Perhaps the one single biggest result of that engagement was a mutual sense that everyone that lives in Namibia has a natural obligation towards making this country a better place.

If you like, the meeting chartered the role of the media in building a Namibian society – complementing what government is already doing.

The aim was to develop greater cohesion between the media and government, so they can move towards a common agenda and development language.

Prime Minister Saara Kuugongelwa-Amadhila, speaking at the same occasion, emphasised the need for an objective presentation of the Namibian reality.

Greater cohesion between the media and government does not mean the press will now ignore the bad and the ugly in our society. If anyone had hoped this would be the case, they are grossly mistaken.

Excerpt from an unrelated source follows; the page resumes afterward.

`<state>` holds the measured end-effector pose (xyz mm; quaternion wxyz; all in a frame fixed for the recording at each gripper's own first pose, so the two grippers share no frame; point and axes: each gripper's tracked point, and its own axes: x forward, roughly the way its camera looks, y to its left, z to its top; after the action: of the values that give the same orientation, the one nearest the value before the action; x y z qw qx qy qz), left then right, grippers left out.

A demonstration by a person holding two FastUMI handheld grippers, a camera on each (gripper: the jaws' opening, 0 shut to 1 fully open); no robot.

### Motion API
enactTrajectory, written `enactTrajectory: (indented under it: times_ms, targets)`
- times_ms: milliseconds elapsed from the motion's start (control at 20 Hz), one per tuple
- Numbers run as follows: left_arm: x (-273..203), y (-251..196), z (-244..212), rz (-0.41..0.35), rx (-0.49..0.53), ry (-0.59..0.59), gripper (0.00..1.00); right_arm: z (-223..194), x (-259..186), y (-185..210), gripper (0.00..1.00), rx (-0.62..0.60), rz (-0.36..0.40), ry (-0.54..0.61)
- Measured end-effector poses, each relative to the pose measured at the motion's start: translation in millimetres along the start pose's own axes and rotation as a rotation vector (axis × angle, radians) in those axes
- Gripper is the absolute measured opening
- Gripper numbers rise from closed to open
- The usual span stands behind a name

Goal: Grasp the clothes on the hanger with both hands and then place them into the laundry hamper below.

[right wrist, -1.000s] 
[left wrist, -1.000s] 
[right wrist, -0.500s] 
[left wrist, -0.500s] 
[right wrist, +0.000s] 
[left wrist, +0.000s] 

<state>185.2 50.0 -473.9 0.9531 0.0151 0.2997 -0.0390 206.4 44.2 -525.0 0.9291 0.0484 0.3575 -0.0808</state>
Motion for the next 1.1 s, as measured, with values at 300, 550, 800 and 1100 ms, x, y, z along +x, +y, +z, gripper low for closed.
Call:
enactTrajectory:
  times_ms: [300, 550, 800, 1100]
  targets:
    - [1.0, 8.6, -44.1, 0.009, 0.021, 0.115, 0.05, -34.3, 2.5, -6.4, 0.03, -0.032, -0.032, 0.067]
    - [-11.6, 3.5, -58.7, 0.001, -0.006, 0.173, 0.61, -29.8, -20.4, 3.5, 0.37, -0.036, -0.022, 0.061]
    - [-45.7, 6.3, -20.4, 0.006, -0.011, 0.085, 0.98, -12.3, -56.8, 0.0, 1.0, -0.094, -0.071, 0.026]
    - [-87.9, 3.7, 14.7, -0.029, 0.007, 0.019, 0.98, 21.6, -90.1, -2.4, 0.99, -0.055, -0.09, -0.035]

What the media is likely to do going forward is that they will strive to be more objective and less sensational, but will present the true state of our nation – even if it means making the powers that be uncomfortable.

By ignoring the bad and the ugly in our society, the media would be failing spectacularly in its broad mandate of informing and educating. It is a mandate no one can tamper with.

Good governance and accountability, which President Geingob has made the pillars of his Harambee Prosperity Plan, cannot be achieved in the absence of vibrant and critical media in the country.

The press is there to drive effective and dynamic communication between policymakers, politicians and their constituent populations.
That role cannot be fulfilled unless there is commitment by all and sundry to maintain the value of free and fair media, and of expanded, networked journalism.

The PM made a valid observation that media houses need specialist reporters who can provide authoritative coverage of complex issues, such as budget analysis and other subjects.

She said being a graduate of journalism does not make one an expert on every subject, a point that the country’s editors must start pondering if the level of journalism in this country is to reach new heights.

It’s a glaring weakness that is evident in almost every media house in this industry and Kuugongelwa-Amadhila was spot on in her observation.

Democracy is an expensive commodity and so is peace and stability. The media is an important catalyst of both, and depending on how the might of the pen is used, it could make or break these important pillars on which our country’s future rests.

We therefore urge that Monday’s face-to-face engagement with the president should not be the first and last of its kind. Continuous engagement would enhance trust and the sense of common responsibility between government and the media to build a better Namibia.